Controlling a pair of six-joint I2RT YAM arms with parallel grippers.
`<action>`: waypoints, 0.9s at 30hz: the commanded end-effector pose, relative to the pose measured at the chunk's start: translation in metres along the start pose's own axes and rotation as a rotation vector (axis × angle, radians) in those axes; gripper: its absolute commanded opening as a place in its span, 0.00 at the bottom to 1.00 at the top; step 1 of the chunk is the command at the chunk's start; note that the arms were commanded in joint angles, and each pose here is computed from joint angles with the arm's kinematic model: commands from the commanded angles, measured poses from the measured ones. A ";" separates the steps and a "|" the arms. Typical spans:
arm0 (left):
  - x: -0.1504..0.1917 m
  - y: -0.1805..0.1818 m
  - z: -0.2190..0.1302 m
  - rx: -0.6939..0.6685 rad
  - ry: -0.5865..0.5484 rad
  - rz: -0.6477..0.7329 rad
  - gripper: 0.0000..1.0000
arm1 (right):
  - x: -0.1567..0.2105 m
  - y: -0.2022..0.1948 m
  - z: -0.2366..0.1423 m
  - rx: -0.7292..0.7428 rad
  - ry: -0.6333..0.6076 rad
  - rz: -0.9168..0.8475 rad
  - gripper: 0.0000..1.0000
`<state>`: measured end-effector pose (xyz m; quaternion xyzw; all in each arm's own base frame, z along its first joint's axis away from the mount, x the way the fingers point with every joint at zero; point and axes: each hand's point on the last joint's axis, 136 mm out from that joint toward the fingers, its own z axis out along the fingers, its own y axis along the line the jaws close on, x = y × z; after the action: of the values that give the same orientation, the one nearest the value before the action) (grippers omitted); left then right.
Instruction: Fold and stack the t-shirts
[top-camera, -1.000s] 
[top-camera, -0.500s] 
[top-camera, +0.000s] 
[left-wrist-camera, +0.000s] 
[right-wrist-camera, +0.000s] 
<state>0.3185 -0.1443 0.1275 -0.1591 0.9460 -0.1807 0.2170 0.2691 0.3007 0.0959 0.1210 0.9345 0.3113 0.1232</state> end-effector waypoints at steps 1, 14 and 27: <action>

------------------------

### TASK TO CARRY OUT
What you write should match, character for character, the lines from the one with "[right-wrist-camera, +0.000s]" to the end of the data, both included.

### TASK RESULT
[right-wrist-camera, +0.000s] 
<state>0.3185 -0.1443 0.1275 -0.1591 0.9460 -0.1807 0.2170 0.2691 0.3007 0.0959 0.1210 0.9345 0.3113 0.1232</state> end-effector waypoints at steps 1, 14 and 27: <action>

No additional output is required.